Subdivision bonds guarantee that a developer or contractor will make necessary improvements to a subdivision as per its agreement with the local jurisdiction. Bonded improvements may include things like sidewalk maintenance, electrical upgrades, or grading changes. The city or county determines the bond amount and how soon the work needs to be complete. If a claim needs to be made, the local jurisdiction files a claim.
Supply bonds ensure that supplies or materials will be provided for a project. The supplier provides this bond to the GC or owner, protecting them from default by the supplier. They are often required on public projects.
Maintenance or warranty bonds guarantee the project owner or a local jurisdiction that a contractor will repair faults or defects in a certain improvement for a length of time. They are often required when doing work on public infrastructure, such as sewer lines, storm pipes, or water mains. If repair or replacement is needed within the warranty time frame and the contractor does not complete the work, then the jurisdiction files a claim with the surety for the expenses they incur to make the repair.
Completion bonds ensure that the project will be completed on-time, on budget, and that all parties will be paid. They differ from performance bonds because they cover the completion of the entire project, not just a specific contract. Both completion and performance bonds may be required on the same project. The owner is the party that makes a claim if the project is not completed correctly or there are issues.
Public works bonds
Public works bonds are required for any work on state-funded projects. Each state has its own bond requirements for work on these projects. These bonds help guarantee that workers will be paid according to prevailing wage requirements, and the state uses the proceeds from these bonds to enforce those requirements. If a company is not paying the correct wages, the state files a claim and uses the bond funds to correct the wages.

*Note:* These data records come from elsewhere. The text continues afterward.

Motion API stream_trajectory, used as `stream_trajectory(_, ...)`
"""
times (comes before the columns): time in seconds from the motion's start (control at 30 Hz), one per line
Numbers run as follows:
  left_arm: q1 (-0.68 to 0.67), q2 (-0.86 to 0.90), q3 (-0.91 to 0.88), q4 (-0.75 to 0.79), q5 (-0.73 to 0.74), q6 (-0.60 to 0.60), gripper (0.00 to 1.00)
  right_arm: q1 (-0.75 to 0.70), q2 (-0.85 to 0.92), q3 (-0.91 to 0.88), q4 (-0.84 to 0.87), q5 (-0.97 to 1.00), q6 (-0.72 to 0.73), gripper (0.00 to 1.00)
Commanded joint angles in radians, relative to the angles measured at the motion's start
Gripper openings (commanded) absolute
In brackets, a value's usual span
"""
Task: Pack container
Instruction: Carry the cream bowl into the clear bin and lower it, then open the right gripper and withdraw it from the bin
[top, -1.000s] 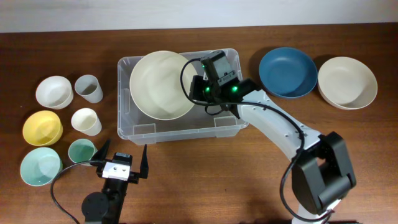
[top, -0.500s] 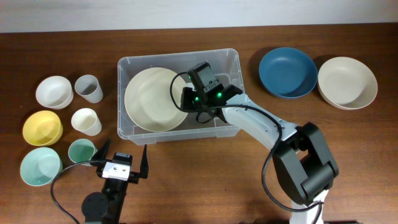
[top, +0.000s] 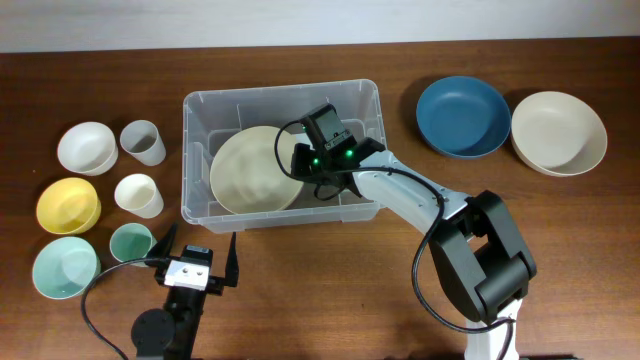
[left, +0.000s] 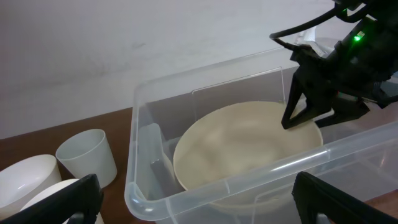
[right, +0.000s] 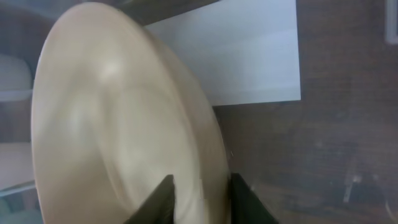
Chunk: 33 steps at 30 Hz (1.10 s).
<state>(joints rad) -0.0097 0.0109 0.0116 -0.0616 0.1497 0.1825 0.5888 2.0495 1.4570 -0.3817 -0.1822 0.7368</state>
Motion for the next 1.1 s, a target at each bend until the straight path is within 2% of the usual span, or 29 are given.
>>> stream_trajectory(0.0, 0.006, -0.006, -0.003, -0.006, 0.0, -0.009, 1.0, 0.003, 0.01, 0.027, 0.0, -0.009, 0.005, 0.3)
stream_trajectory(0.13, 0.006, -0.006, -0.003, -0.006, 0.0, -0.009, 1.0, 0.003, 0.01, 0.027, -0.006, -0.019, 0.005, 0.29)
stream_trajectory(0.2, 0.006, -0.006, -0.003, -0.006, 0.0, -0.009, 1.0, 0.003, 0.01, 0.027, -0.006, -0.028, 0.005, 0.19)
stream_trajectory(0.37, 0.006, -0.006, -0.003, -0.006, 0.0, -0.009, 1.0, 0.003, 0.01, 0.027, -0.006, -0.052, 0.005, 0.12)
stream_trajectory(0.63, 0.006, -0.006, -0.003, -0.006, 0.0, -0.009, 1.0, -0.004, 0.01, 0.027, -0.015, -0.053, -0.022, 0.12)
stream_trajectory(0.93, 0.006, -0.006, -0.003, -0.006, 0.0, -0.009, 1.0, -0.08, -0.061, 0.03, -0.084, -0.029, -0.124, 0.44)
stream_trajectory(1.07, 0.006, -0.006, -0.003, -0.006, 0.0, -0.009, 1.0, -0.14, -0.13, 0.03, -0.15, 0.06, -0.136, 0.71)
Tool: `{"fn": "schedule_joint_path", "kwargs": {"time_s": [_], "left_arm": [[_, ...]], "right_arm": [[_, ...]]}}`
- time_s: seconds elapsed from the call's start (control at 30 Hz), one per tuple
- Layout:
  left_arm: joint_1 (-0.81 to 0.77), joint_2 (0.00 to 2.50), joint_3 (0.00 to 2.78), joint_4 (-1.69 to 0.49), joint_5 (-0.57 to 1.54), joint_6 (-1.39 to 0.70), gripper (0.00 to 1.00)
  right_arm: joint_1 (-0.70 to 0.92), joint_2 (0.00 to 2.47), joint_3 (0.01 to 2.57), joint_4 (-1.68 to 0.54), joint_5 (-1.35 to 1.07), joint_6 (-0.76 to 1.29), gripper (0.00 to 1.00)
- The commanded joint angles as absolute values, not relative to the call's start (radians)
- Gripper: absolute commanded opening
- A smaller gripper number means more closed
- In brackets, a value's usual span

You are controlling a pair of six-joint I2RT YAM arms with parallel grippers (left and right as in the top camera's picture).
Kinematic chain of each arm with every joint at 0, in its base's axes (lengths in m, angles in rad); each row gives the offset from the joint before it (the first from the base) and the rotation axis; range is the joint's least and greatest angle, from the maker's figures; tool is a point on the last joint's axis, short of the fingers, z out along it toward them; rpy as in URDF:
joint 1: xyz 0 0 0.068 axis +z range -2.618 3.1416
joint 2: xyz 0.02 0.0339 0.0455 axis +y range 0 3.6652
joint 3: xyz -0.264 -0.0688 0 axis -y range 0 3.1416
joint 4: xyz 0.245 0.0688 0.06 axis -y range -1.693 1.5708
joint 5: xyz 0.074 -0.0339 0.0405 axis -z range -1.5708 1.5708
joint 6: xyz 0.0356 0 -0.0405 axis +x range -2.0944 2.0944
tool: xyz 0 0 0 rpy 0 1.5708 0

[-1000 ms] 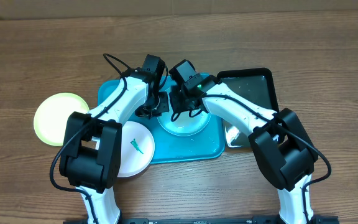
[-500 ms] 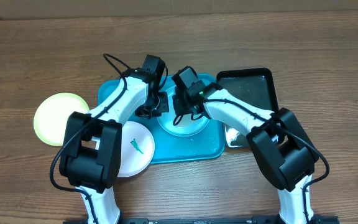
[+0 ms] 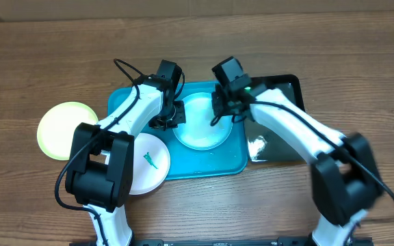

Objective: Clean dirty plates on tray and stack at the side
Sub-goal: 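Return the sponge to the black tray and release it with the right gripper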

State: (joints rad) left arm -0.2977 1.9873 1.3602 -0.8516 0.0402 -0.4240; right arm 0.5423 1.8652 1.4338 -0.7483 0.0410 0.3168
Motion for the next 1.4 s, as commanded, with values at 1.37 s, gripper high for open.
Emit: {"fn": "schedule_joint_path", "kwargs": {"time_s": [1.37], "left_arm": [[-0.296,1.969,1.341,-0.859,0.004,-0.434,0.04]], "right_arm": [[0.284,1.652,1.012,-0.659,0.153,0.279,0.34]]}}
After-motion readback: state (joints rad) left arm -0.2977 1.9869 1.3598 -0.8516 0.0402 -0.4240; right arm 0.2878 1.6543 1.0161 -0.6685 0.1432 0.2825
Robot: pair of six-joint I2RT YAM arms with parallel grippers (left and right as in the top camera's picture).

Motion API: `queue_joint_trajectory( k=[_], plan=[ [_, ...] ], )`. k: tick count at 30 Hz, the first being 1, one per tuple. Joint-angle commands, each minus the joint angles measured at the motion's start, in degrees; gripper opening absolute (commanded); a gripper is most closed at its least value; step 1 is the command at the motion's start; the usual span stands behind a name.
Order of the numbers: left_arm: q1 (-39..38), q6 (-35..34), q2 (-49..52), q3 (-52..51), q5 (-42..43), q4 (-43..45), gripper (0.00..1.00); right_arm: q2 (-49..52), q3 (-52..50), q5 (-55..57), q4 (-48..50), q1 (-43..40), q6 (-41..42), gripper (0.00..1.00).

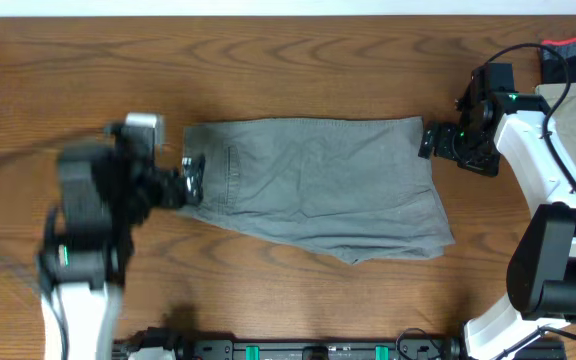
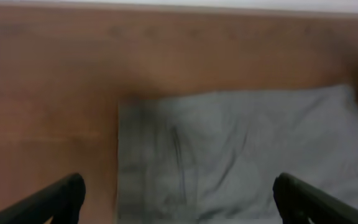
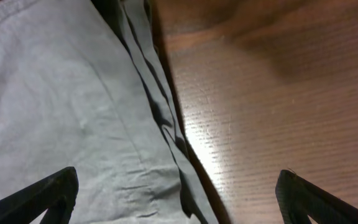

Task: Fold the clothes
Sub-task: 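Reach the left gripper to the shorts' left edge near the waistband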

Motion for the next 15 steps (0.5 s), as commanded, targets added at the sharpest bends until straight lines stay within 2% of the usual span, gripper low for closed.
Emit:
queue_joint_trajectory(
  k=[1,3,8,15],
  plan=[
    [1.2,7.3,12.1,8.7,0.6,-5.3,0.98,0.0,0.0,0.0,0.0,-0.6,-0.1,0.99],
    [2.2,7.3,19.2,12.6,1.0,-7.7,0.98,0.0,0.0,0.0,0.0,-0.6,-0.1,0.99],
    [4.0,7.4,28.9,13.9,0.3,-6.8,0.98,0.0,0.0,0.0,0.0,-0.6,-0.1,0.99],
    [8.6,7.4,36.0,13.8,2.6,-2.8,0.98,0.0,0.0,-2.7,-1.7,-0.5,-0.1,0.99]
  ],
)
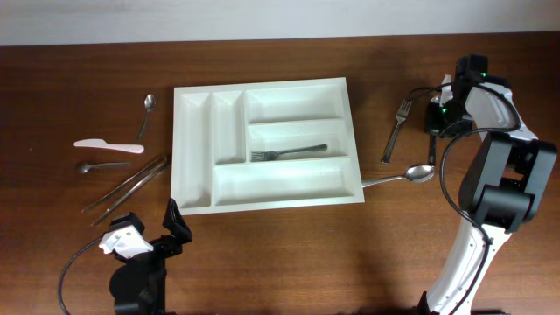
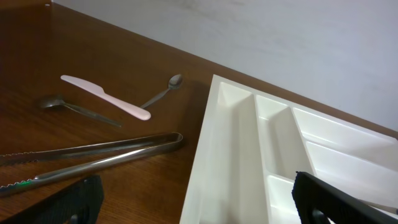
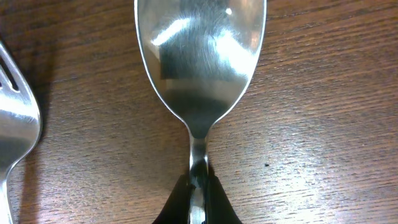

Retention bonds are purchased to replace the withholding of retention on a project. Instead of holding 5-10% of every payment, the contractor or subcontractor purchases a bond and it’s used to guarantee that all the work will be completed at the end of the project. Depending on the cost of the bond, it can be a significant savings for a contractor over the life of a project. The project owner or general contractor makes any claims for work that isn’t completed.
What is bonding capacity?
Bonding capacity is the maximum amount of bond coverage a surety will provide to a company. The surety decides a company’s bonding capacity through investigating the financial standing, experience, and business practices of the company and its owners.
There are two limits when it comes to bonding capacity – single-job and aggregate. The single job bonding limit is the maximum protection the surety will provide on one project. Aggregate is the total amount of bonded work, the total of all open bonded projects, that the surety will back at one time.
Bonds protect contractors
Bonds provide protection for contractors and project owners. They protect payments, guarantee work, and ensure that projects are completed on time and on budget. They are similar to an insurance policy, except when there’s a claim, the expenses have to be paid back.
If you’re being asked to provide a bond for a project, you should contact a bonding agent. After completing an application and providing financial information, they will collect proposals from several bonding companies. The agent will help you shop for the best one for your situation. Contractors often develop relationships with their bonding companies that last for several years.